→ Required work
Give the number of lines in the records below that hold "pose"; nothing else is needed.

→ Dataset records
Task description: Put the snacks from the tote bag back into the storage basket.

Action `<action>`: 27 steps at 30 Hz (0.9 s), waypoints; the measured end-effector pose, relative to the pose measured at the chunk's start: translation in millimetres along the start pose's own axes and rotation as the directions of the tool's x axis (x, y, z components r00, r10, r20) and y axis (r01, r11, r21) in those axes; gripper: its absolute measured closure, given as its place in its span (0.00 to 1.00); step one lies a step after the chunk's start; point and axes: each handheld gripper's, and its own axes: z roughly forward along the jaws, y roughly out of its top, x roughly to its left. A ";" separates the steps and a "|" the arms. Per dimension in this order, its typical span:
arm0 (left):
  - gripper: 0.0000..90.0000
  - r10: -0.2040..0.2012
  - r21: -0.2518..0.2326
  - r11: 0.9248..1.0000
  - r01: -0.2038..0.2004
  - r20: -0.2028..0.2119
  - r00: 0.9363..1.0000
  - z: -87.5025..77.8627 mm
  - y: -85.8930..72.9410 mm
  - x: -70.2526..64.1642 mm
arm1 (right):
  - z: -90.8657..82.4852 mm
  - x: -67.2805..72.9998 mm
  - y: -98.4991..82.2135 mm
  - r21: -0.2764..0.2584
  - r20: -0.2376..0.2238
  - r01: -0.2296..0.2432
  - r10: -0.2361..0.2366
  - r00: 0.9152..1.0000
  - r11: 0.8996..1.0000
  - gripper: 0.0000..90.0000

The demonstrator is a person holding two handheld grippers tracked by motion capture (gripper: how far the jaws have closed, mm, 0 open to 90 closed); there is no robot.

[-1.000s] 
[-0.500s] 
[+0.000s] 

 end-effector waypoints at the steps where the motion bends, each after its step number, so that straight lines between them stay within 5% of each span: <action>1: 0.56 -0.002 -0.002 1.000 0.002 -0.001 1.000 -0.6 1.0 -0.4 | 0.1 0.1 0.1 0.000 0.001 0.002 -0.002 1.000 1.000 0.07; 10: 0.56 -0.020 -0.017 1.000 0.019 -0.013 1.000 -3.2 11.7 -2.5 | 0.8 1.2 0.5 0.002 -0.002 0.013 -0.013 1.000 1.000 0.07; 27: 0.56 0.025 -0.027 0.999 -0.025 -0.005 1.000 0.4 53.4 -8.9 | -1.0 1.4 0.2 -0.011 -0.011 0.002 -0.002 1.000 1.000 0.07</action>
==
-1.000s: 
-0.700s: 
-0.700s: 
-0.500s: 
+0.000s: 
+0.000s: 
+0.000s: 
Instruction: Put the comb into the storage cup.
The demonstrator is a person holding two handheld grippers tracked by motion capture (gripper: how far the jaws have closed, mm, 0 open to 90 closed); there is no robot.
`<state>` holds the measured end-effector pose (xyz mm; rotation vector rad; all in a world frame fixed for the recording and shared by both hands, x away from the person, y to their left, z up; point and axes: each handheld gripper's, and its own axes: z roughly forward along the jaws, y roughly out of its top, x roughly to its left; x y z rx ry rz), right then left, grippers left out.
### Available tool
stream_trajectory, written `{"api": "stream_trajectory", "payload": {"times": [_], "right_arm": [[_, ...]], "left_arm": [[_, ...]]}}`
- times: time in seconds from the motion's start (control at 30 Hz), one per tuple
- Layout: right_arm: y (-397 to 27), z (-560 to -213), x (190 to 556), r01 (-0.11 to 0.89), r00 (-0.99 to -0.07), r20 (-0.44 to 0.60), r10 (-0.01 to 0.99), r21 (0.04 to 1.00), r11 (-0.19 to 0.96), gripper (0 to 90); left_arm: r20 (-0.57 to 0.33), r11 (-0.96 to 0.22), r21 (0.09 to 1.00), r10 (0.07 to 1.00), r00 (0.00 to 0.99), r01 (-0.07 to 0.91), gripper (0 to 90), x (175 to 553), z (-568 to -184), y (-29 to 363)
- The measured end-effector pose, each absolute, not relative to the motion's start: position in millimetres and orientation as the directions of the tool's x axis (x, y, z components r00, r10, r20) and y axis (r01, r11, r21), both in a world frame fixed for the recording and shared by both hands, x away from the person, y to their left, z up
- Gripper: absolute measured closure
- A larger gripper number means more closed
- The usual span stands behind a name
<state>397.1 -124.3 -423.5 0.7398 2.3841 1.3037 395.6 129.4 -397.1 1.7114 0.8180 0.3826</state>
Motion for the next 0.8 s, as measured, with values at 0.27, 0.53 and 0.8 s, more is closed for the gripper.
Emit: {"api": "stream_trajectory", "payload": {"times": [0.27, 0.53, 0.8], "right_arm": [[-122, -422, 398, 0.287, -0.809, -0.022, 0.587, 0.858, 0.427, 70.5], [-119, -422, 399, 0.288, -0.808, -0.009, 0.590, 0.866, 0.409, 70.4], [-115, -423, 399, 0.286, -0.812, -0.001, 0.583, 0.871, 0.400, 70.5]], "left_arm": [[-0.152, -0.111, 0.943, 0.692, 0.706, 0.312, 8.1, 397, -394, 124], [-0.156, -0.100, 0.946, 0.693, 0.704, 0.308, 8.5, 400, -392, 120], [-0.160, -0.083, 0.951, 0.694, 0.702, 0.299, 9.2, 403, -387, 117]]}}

→ Solution for this exercise
3